Notes: Once the leak was identified, the line was isolated and boom was deployed into the river. Containment and absorbent pads were placed under the leak site to capture any residual oil and a vacuum track was deployed to remove the remaining contents of the line. Absorbent boom was placed on the shore to prevent additional oil from going to the river and to capture oil possibly in the water already.
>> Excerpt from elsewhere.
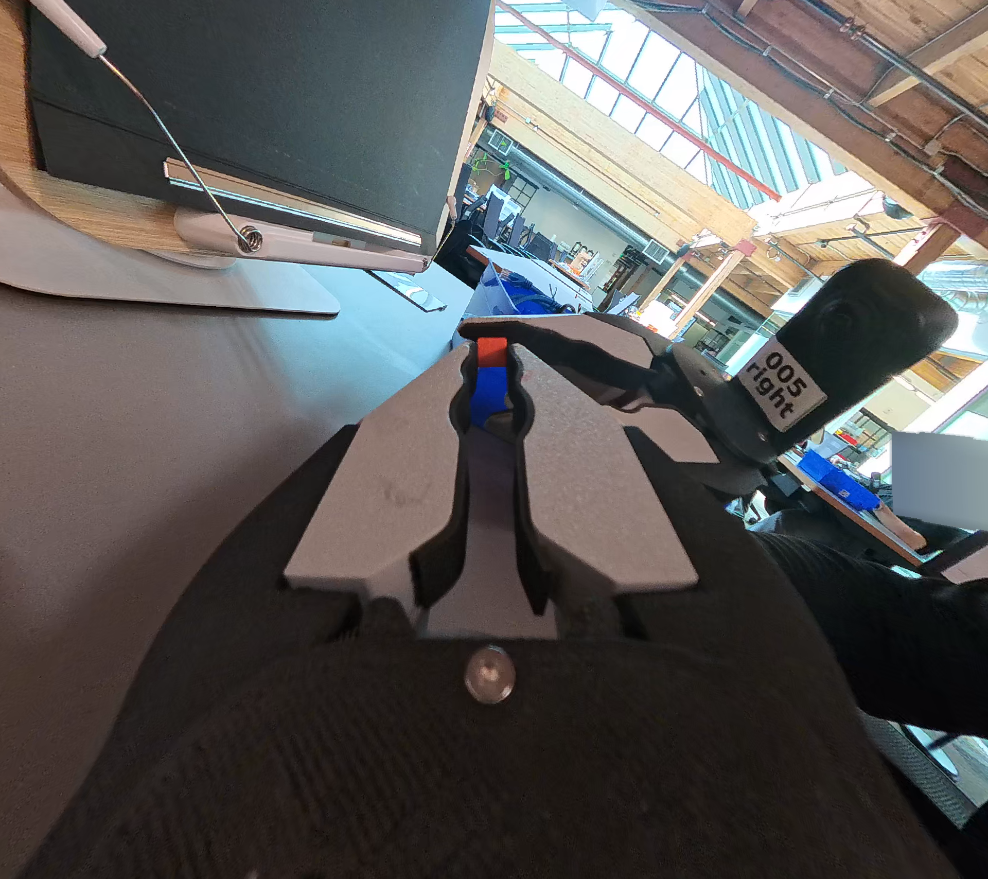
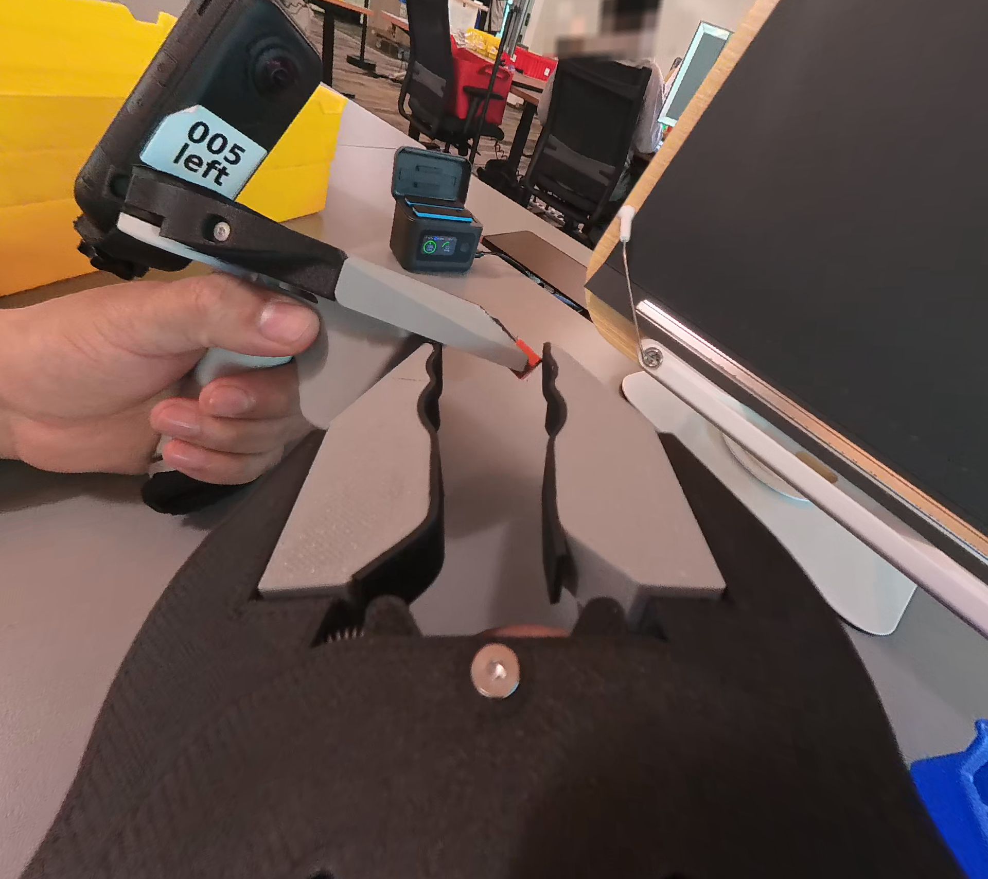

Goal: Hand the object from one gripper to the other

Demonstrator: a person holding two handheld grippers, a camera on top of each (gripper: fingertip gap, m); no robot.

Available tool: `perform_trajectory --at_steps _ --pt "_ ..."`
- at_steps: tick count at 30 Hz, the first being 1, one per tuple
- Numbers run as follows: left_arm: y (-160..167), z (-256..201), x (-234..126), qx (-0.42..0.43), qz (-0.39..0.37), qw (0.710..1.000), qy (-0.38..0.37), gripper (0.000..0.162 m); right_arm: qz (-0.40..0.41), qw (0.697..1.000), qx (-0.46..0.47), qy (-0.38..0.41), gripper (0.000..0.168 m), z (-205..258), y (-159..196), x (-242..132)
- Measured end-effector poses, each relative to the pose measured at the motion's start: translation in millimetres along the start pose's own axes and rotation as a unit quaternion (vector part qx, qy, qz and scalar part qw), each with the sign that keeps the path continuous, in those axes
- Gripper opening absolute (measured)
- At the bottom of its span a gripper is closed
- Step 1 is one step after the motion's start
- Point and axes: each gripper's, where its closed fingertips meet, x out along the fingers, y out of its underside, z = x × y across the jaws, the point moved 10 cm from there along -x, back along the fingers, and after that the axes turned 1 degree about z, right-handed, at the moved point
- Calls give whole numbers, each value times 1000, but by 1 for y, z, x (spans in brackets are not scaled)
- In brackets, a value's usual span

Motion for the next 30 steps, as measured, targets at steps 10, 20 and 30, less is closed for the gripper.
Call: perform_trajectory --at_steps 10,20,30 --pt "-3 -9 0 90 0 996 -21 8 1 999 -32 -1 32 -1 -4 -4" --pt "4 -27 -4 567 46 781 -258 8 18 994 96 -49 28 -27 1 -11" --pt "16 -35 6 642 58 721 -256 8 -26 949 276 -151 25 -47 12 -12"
Our contracted oil spill response organization was mobilized to assist with the cleanup. The oil that spilled to the dirt was removed with a vacuum truck. The in the area was excavated and placed into roll out boxes for disposal. The oil spilled to the river sank to the sediment. Some oil was captured using absorbent boom or was found on the side of the docked barges. This oil was removed and disposed as non-hazardous waste. The following corrective measure have or will be implemented to prevent this recurrence: 1) Repair the line by replacing sections of old pipe. 2) Take the Reduced Crude Line out of service, inspect and repair if necessary before putting back into service. 3) Review incident with all Complex I/SGS (dock operators) personnel for improved hazard recognition. 4) Develop an overall inspection plan on the remaining, insulated batture piping. 5) Confirm that all batture piping from Dock 4 to Dock 5 is inspected.